Nasty-Teacher
Nasty-Teacher copied to clipboard
The asymmetry of KL divergence.
Hi, I notice that in the 'train_nasty.py', when the KL divergence is computed, normal teacher's output (output_stu) is regarded as input and nasty teacher's output (output_tch) is regarded as target. However, in general KD, the fixed model (teacher) is usually regarded as the target and the model that needs update is regarded as the input.
I wonder why you adopt an opposite order in KL loss function. Is there any point here? Thanks!
Thanks for your asking. I am sorry for the ambiguous variable names. Nevertheless, the name of variables does not affect the results of our paper.
Since we aim to build a nasty teacher model, I just set the name of the outputs from the nasty teacher (the model we want to update) as output_tch (https://github.com/VITA-Group/Nasty-Teacher/blob/main/train_nasty.py#L56).
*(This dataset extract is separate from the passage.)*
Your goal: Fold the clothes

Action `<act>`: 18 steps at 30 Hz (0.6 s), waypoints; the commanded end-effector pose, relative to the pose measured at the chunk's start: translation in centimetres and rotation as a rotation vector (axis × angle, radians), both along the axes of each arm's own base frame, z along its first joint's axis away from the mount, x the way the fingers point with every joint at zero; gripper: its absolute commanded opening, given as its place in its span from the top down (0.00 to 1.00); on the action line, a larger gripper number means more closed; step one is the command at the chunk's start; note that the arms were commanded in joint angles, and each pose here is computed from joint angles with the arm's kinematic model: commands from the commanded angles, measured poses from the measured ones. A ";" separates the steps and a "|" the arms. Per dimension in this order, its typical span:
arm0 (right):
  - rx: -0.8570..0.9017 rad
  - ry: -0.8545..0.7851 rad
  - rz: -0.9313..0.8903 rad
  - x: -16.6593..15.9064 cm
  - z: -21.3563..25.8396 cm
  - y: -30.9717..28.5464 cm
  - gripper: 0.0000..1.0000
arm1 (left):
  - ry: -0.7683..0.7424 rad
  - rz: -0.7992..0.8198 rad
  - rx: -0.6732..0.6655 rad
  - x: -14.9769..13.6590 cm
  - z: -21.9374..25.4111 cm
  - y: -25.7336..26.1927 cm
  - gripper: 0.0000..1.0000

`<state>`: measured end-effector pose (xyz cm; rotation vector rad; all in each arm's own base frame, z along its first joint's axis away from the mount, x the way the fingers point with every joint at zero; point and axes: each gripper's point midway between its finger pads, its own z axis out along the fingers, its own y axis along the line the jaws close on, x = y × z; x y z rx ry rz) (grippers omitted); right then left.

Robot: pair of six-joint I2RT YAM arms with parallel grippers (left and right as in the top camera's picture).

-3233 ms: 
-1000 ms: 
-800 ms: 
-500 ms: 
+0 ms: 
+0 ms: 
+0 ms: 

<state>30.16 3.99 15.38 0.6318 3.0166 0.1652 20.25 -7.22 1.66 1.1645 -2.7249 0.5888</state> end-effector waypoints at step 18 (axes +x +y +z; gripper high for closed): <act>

I set it as "output_stu" simply because at the very beginning of this project, I tried to use a student network here and co-train them together, but later I found that this idea didn't work and I just kept the variable names the same for my other ideas.
Maybe I should change the name of the output from the fixed model (output_stu in https://github.com/VITA-Group/Nasty-Teacher/blob/main/train_nasty.py#L64) to output_adv to make things clear.